> _WHAT YOU ARE ASKED TO DO_:
Please repeat the data exactly, leaving nothing out.

> _DATA SECTION_:
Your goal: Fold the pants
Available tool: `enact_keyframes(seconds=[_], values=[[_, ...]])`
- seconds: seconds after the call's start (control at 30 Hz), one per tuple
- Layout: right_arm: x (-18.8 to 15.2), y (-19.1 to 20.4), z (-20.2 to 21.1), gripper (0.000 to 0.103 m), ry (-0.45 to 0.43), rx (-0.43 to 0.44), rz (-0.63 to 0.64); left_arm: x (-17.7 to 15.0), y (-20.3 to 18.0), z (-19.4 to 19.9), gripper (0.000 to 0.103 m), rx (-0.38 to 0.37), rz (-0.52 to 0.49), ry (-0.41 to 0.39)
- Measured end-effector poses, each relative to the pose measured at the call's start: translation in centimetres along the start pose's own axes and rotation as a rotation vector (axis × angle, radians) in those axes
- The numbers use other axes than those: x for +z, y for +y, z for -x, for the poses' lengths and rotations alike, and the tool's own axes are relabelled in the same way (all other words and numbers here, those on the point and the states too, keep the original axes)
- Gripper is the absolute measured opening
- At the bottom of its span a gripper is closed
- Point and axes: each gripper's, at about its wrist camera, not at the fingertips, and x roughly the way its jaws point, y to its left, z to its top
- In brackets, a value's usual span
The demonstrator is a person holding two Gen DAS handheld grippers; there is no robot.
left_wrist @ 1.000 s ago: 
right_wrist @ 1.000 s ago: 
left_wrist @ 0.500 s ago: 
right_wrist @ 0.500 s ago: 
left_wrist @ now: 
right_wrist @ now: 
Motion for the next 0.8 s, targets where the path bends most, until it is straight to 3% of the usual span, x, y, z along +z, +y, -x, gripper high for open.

> _COMPLETED TASK_:
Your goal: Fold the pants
Available tool: `enact_keyframes(seconds=[_], values=[[_, ...]])`
- seconds: seconds after the call's start (control at 30 Hz), one per tuple
- Layout: right_arm: x (-18.8 to 15.2), y (-19.1 to 20.4), z (-20.2 to 21.1), gripper (0.000 to 0.103 m), ry (-0.45 to 0.43), rx (-0.43 to 0.44), rz (-0.63 to 0.64); left_arm: x (-17.7 to 15.0), y (-20.3 to 18.0), z (-19.4 to 19.9), gripper (0.000 to 0.103 m), rx (-0.38 to 0.37), rz (-0.52 to 0.49), ry (-0.41 to 0.39)
- Measured end-effector poses, each relative to the pose measured at the call's start: translation in centimetres along the start pose's own axes and rotation as a rotation vector (axis × angle, radians) in those axes
- The numbers use other axes than those: x for +z, y for +y, z for -x, for the poses' lengths and rotations alike, and the tool's own axes are relabelled in the same way (all other words and numbers here, those on the point and the states too, keep the original axes)
- Gripper is the absolute measured opening
- At the bottom of its span a gripper is closed
- Point and axes: each gripper's, at about its wrist camera, not at the fingertips, and x roughly the way its jaws point, y to its left, z to its top
- In brackets, a value's usual span
The demonstrator is a person holding two Gen DAS handheld grippers; there is no robot.
left_wrist @ 1.000 s ago: 
right_wrist @ 1.000 s ago: 
left_wrist @ 0.500 s ago: 
right_wrist @ 0.500 s ago: 
left_wrist @ now: 
right_wrist @ now: 
Motion for the next 0.8 s, targets where the path bends most, until it is straight to 3% of the usual span, x, y, z along +z, +y, -x, gripper high for open.

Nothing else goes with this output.